Alisa, un survival horror che omaggia gli anni '90 fin troppo fedelmente
Dopo un lungo peregrinare su PC, finalmente Alisa approda anche sulle console. Siamo sicuri che sia valsa la pena?
Resident Evil è una serie che ha fatto scuola con due capitoli: il primo e il quarto, quest’ultimo in grado di dettare le regole per i survival horror in terza persona, ma non solo, negli anni a venire. L’originale non è stato tuttavia da meno e non è un caso ci siano stati videogiochi che vi si sono ispirati nel tempo, sotto diversi aspetti.
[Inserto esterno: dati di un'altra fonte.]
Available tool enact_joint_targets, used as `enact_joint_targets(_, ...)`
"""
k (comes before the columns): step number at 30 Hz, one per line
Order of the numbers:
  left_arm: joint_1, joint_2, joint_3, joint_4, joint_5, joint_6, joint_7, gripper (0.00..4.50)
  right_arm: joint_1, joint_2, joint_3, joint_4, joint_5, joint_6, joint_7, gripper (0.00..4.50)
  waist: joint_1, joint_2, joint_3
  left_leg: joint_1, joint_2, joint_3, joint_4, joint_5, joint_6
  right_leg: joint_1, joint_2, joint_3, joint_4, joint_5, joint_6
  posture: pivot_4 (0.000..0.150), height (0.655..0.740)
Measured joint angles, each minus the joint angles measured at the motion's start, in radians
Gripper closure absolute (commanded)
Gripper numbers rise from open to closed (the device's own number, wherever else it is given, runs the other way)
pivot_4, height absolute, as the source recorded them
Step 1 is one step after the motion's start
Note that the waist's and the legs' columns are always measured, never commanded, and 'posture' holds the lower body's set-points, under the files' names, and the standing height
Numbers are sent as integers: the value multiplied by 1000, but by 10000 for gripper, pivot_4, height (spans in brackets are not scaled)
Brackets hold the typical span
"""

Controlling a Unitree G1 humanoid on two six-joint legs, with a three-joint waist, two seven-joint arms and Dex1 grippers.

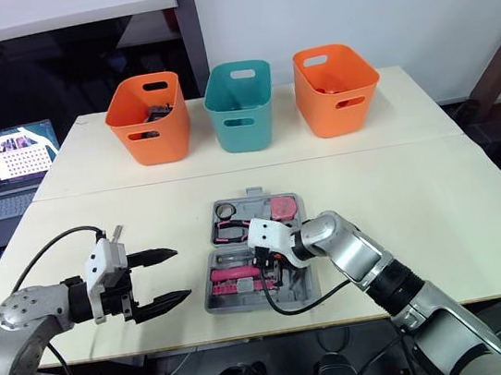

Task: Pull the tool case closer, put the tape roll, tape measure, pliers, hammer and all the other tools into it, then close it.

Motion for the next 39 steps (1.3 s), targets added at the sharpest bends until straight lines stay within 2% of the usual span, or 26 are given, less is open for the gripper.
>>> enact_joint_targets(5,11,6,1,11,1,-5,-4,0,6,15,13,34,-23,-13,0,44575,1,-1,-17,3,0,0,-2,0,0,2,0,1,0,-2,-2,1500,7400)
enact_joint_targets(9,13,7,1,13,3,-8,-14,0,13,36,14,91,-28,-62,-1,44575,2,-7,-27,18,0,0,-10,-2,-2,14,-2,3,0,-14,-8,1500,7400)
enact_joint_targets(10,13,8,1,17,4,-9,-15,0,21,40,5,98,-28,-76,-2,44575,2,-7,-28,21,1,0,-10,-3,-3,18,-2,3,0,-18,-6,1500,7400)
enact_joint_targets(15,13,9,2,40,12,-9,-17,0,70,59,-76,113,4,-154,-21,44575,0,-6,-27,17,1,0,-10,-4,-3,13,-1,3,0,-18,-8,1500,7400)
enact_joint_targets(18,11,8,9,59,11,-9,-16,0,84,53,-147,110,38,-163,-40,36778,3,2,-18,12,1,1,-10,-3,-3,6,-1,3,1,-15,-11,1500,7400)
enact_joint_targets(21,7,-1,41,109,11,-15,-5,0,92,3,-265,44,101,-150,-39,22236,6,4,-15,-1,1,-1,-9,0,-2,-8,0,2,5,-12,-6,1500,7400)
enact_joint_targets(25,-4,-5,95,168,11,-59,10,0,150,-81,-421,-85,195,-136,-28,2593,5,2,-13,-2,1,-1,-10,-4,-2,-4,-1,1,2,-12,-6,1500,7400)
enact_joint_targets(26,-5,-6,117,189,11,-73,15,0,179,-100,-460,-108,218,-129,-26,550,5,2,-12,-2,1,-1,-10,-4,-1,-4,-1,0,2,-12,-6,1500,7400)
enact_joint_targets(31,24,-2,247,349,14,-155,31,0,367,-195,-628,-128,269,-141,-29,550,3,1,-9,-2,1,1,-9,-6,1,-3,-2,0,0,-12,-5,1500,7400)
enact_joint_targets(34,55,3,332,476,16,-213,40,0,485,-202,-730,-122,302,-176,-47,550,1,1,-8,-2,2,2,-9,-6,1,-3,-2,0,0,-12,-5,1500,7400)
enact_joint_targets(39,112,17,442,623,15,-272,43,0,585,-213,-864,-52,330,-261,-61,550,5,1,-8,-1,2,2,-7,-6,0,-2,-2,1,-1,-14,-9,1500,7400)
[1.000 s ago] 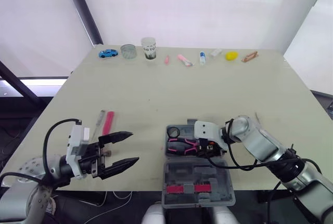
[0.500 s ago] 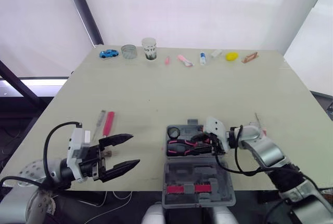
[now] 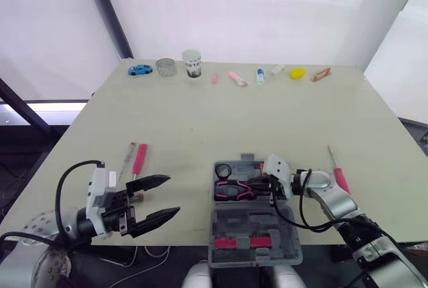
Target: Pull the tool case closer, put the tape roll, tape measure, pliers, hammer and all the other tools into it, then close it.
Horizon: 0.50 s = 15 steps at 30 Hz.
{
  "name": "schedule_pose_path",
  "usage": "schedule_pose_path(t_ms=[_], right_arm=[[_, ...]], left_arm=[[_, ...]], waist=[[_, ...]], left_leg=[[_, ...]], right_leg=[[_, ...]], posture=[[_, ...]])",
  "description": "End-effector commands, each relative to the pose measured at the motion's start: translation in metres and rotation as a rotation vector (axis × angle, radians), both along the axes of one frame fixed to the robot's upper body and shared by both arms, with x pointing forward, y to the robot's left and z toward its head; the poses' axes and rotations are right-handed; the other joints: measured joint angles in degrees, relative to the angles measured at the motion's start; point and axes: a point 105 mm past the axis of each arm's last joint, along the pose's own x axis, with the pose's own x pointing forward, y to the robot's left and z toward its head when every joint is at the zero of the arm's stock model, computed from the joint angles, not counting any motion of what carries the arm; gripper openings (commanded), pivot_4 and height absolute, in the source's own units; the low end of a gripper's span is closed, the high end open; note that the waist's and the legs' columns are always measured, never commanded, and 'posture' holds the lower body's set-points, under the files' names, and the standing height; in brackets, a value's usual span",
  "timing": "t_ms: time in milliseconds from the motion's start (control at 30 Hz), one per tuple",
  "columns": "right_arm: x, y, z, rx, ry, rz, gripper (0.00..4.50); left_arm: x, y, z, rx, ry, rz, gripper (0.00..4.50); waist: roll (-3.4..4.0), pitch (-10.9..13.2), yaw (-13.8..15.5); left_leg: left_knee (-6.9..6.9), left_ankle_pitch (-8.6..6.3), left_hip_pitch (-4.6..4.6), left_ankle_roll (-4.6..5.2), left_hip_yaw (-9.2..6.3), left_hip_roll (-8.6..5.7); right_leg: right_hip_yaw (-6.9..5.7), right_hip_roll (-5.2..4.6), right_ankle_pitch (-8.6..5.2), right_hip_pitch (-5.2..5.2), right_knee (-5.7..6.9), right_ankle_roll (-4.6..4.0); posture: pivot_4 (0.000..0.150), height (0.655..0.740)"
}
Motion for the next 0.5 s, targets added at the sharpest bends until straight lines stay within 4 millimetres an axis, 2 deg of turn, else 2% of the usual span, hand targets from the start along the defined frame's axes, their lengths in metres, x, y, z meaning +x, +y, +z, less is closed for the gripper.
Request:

Tra questi troviamo Alisa, un survival horror del 2024 sviluppato da Casper Croes e fortemente immerso negli anni ‘90, tanto in termini di estetica quanto di gameplay; soprattutto, è un omaggio a Resident Evil.
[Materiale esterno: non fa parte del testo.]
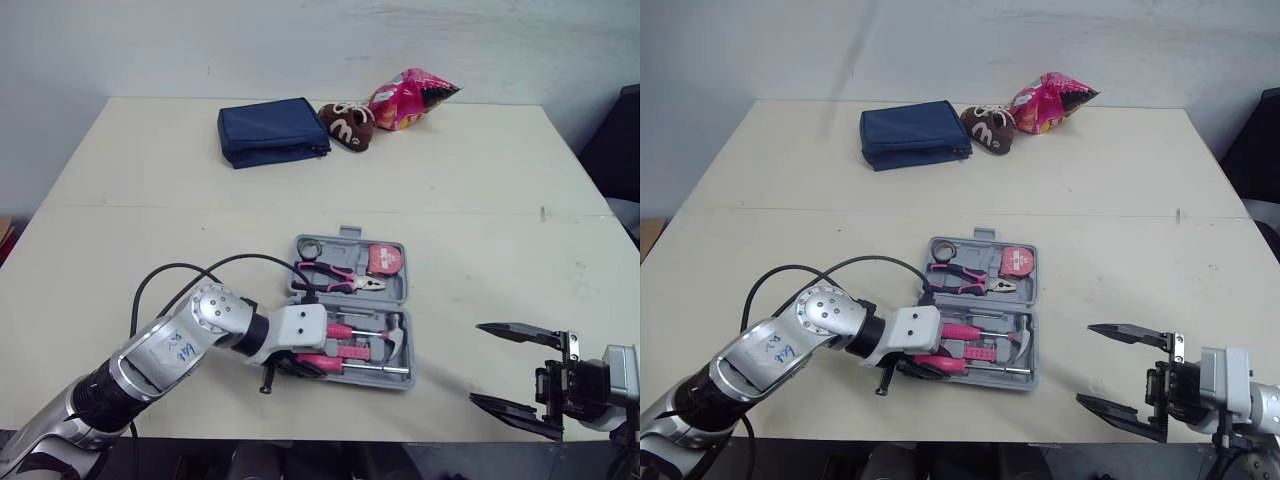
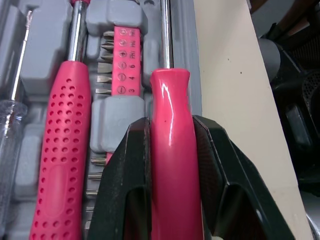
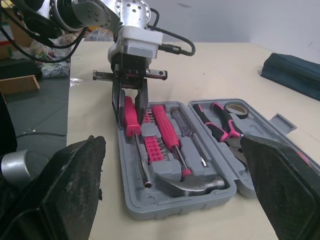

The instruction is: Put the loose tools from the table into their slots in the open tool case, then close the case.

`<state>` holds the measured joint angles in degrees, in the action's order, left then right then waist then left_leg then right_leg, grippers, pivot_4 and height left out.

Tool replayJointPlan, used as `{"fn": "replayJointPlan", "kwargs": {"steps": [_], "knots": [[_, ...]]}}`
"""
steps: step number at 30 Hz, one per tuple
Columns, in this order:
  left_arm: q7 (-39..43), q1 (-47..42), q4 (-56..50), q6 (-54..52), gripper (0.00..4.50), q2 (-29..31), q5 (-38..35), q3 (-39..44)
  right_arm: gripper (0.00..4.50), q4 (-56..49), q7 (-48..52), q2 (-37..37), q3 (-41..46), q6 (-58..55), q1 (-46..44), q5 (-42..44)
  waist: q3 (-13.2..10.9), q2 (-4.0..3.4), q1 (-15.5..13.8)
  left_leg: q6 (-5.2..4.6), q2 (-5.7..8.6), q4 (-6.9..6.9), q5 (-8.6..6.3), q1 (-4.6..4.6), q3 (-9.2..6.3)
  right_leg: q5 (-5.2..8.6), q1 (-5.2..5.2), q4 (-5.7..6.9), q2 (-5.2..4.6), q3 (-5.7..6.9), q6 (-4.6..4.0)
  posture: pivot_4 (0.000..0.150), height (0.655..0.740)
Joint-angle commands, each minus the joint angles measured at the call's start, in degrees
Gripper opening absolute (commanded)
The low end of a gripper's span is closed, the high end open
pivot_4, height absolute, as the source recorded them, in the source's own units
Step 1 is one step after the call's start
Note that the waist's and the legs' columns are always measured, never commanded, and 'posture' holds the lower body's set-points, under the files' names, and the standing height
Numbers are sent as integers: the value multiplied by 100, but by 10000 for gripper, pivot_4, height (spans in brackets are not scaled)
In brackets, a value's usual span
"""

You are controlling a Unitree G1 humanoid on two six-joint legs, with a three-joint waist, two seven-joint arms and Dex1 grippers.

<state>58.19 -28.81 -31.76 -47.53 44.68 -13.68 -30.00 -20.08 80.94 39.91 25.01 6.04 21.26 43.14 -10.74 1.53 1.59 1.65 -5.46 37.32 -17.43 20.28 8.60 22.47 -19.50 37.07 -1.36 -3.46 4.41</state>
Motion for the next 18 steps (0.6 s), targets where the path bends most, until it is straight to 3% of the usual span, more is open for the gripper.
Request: {"fn": "replayJointPlan", "kwargs": {"steps": [1,11,13,17,18], "knots": [[12,-19,-108,-62,5462,6,57,-101,45000,-136,-8,-41,125,83,61,27,0,0,-1,0,0,0,0,0,0,0,0,0,0,0,0,1500,7400],[-75,-167,-60,-241,5462,-84,101,-91,45000,-141,-46,-104,94,120,109,-6,0,0,-1,-6,6,2,3,-1,-2,-1,1,4,-5,0,2,1500,7400],[-71,-143,-113,-221,16122,-98,23,11,45000,-226,-105,-95,93,66,117,3,0,0,-1,-6,6,2,5,-1,-3,-1,1,6,-5,1,2,1500,7400],[52,-87,-112,487,33145,-307,-254,468,45000,-428,-243,-45,91,-76,153,54,0,0,-1,-4,7,3,8,-1,-6,-1,0,14,-7,1,2,1500,7400],[186,-41,-140,653,33145,-332,-459,683,45000,-480,-277,-23,95,-126,158,73,0,0,2,-4,7,3,8,-1,-6,-1,0,15,-7,2,2,1500,7400]]}}
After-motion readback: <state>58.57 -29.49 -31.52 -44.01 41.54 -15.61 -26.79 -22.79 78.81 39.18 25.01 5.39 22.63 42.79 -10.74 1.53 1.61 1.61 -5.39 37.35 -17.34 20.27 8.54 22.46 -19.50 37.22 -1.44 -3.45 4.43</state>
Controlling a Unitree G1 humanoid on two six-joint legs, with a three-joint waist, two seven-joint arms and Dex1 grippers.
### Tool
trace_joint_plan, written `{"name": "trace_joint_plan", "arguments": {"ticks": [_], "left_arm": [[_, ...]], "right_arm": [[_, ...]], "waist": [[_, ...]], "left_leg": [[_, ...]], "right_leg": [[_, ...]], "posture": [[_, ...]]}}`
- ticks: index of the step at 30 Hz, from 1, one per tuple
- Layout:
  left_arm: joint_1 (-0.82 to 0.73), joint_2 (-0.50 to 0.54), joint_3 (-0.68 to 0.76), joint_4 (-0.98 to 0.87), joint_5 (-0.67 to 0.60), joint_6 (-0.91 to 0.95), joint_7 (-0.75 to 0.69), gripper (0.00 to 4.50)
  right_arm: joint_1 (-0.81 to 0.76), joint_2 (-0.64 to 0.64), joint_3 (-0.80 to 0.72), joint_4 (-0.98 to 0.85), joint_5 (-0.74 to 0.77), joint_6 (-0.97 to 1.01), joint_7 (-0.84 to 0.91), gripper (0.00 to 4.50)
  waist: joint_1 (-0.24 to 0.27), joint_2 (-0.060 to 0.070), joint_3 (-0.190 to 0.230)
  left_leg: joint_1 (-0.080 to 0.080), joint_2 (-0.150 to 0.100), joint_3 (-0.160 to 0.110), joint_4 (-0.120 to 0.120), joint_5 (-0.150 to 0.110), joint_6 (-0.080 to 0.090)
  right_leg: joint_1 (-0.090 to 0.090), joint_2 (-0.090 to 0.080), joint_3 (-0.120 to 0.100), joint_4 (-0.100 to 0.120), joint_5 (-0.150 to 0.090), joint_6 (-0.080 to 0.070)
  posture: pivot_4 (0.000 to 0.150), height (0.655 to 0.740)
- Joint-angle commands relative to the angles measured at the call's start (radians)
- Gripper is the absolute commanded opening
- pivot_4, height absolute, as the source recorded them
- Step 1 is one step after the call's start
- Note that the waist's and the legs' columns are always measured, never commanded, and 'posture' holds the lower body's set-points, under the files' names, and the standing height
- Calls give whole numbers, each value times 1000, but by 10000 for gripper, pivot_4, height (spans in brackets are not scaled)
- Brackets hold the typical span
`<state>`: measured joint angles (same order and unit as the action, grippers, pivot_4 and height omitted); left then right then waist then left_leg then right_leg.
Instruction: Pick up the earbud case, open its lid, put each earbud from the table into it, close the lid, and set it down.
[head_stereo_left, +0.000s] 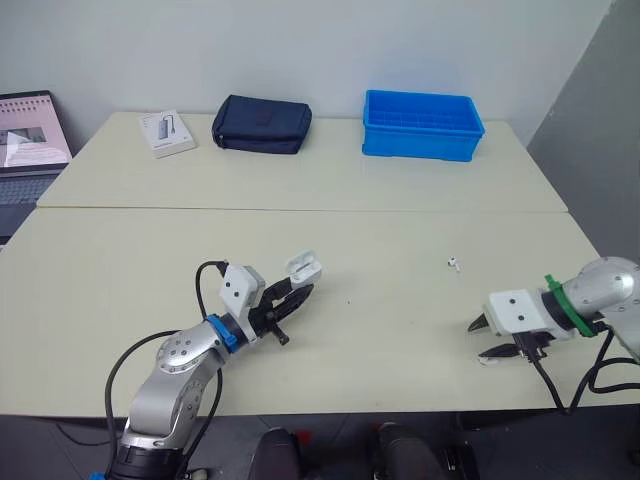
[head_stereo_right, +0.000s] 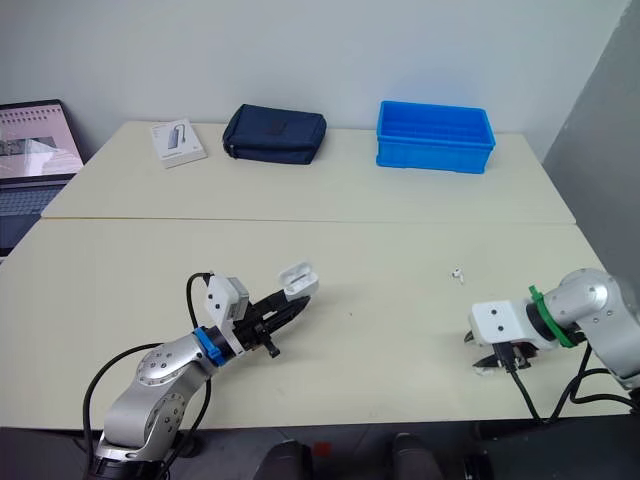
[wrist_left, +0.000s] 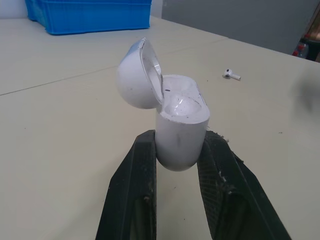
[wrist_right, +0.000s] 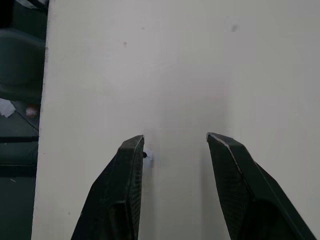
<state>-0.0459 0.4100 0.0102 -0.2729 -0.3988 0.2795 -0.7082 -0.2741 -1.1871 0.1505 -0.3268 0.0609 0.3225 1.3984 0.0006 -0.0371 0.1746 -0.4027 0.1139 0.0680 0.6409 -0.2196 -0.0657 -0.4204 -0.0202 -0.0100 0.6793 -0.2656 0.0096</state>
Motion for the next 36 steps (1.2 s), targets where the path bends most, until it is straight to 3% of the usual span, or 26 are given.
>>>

Queste premesse mi hanno permesso di accettare di buon grado una grafica pixelata e alcune scelte ludiche, similmente a un terribile doppiaggio che (almeno credo) è a sua volta una strizzata d’occhio a certi incubi vissuti in quel periodo - l’originale RE non è esente. Al contempo, però, c’è una ragione se ci si è gradualmente allontanati da quelle meccaniche e da una rigidità dei controlli difficile da tollerare oggi, persino se si tratta di un omaggio. Ci sono stati giochi rétro, se così vogliamo definirli, come Tormented Souls il cui successo gli ha comunque permesso di avere un nuovo capitolo in arrivo proprio quest’anno, salvo rinvii.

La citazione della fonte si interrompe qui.